For some reason, the following HLSL code is returning this in the output window:

error X8000 : D3D11 Internal Compiler error : Invalid Bytecode: Invalid operand type for operand #1 of opcode #86 (counts are 1-based).

Here's the function in the HLSL causing the issue:

// Projects a sphere diameter large in screen space to calculate desired tesselation factor
float SphereToScreenSpaceTessellation(float3 p0, float3 p1, float diameter)
{
float3 centerPoint = (p0 + p1) * 0.5f;

float4 point0 = mul( float4(centerPoint,1.0f) , gTileWorldView);

float4 point1 = point0;
point1.x += diameter;

float4 point0ClipSpace = mul(point0, gTileProj);
float4 point1ClipSpace = mul(point1, gTileProj);

point0ClipSpace /= point0ClipSpace.w;
point1ClipSpace /= point1ClipSpace.w;

point0ClipSpace.xy *= gScreenSize;
point1ClipSpace.xy *= gScreenSize;

float projSizeOfEdge = distance(point0ClipSpace, point1ClipSpace);

float result = projSizeOfEdge / gTessellatedTriWidth;

return clamp(result, 0, 64);
}

I've narrowed it down to the point where it may be the "mul" intrinsic. We've taken everything out of the code and tried to return out a temporary variable like this, and it works fine:

float SphereToScreenSpaceTessellation(float3 p0, float3 p1, float diameter)
{

float temp = 0;

float3 centerPoint = (p0 + p1) * 0.5f;

float4 point0 = mul( float4(centerPoint,1.0f) , gTileWorldView);

float4 point1 = point0;
point1.x += diameter;

float4 point0ClipSpace = mul(point0, gTileProj);
float4 point1ClipSpace = mul(point1, gTileProj);

point0ClipSpace /= point0ClipSpace.w;
point1ClipSpace /= point1ClipSpace.w;

point0ClipSpace.xy *= gScreenSize;
point1ClipSpace.xy *= gScreenSize;

float projSizeOfEdge = distance(point0ClipSpace, point1ClipSpace);

float result = projSizeOfEdge / gTessellatedTriWidth;

return temp;
//return clamp(result, 0, 64);
}

If anyone is wondering:

gTileWorldView, gTileProj are float4x4's in a .hlsli file
gScreenSize is a float2 in a .hlsli file.
gTessellatedTriWidth is a float in a .hlsli file.

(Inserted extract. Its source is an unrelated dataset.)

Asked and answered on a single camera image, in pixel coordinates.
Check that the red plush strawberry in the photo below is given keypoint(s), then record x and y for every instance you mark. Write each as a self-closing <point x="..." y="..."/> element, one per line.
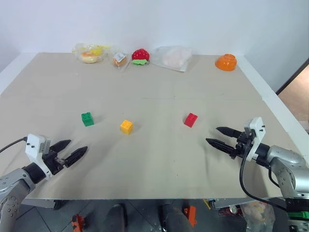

The following function is as states in a 2011 NVidia shader at : http://dx11-xpr.googlecode.com/svn/trunk/XPR/Media/Effects/TerrainTessellation.fx

I tried to copy and paste their solution replacing their variables with the one above, and the same error listed happens.

I'm absolutely stumped and I need assistance in order to do this assignment, please help.

Storehouse answered 24/10, 2014 at 0:15 Comment(3)
I don't know how the toolchain works here, but if the HLSL is compiled by an external compiler then read into DirectX is there any chance that that separate HLSL compiler is too old, or too new? If this is being compiled by a Microsoft compiler, would it be worth kicking off a support incident to find out if it's a bug in their compiler - particularly if you can demonstrate it won't compile NVidia's example code?Prelect
I'm running out of options, so I might have to kick this off to support. I'm using the latest HLSL and Shader Model of 5.0, so I don't think having things outdated would be the problem. Thanks for the help though ^^Storehouse
The problem will probably be in the shader that calls this. I'm guessing you're making a hull shader? I found that 'out' parameters in hull shaders often lead to internal compiler errors, but returning structs with semantics is fine.Hobard
H
0

Check out this line:

point0ClipSpace.xy *= gScreenSize;

Is gScreenSize a float2? I do not believe you can scalar multiply a vec by any vec type.